The stated objective of Heart Failure: A Companion to Braunwald’s Heart Disease is daunting: to provide “a bench-to-bedside overview of the field of heart failure.” Yet, from the first chapter describing the historical background of how physicians since Hippocrates have understood and treated heart failure, to the subsequent sections, describing current concepts at the molecular, organ, and systems levels, to the final chapters on treatment of the disease, Douglas Mann has assembled a well-organized, interesting, and comprehensive tome. In general, the chapters are clearly written, tending toward a style that indicates the editor kept a wide audience in mind.
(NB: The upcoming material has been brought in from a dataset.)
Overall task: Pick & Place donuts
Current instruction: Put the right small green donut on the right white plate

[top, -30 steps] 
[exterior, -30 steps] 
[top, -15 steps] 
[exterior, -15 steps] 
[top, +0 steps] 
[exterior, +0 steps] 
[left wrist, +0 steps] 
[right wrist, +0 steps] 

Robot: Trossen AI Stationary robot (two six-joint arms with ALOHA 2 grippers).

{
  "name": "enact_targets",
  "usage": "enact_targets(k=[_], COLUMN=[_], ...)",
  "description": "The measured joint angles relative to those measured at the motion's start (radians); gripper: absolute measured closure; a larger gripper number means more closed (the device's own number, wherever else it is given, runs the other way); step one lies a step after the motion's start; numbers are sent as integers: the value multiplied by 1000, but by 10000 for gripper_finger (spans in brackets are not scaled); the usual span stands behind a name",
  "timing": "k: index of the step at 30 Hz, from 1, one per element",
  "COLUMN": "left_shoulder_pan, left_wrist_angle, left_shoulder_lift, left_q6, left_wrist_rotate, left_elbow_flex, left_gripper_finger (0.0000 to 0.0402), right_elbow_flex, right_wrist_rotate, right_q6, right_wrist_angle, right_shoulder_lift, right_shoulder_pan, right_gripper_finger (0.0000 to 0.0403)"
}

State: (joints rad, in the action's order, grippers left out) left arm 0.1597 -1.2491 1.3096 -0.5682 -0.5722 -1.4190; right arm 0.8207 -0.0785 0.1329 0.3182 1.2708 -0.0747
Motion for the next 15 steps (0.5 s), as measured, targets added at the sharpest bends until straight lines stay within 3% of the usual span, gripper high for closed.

The illustrations, essential complements to the text given the molecular, cellular, and systemic complexity of the disease, are helpful and illuminating.

The necessary discussions of energetics, remodeling, and excitation-contraction coupling are all present and accounted for, along with descriptions of etiologies and treatment modalities. Perhaps the more inspired chapters are those that deal with less traditional heart failure etiologies, such as peripartum cardiomyopathy, viral myocarditis, and sleep-disordered breathing. The inclusion of a chapter discussing the development of treatment guidelines provides an interesting glimpse into medical policymaking, a unique subject in a book filled with pressure-volume loops and pathophysiologic flow charts.

Overall, Heart Failure: A Companion to Braunwald’s Heart Disease is an excellent reference with the potential to provide instructors, researchers, and practitioners in the medical field with a wealth of detailed information on this important subject.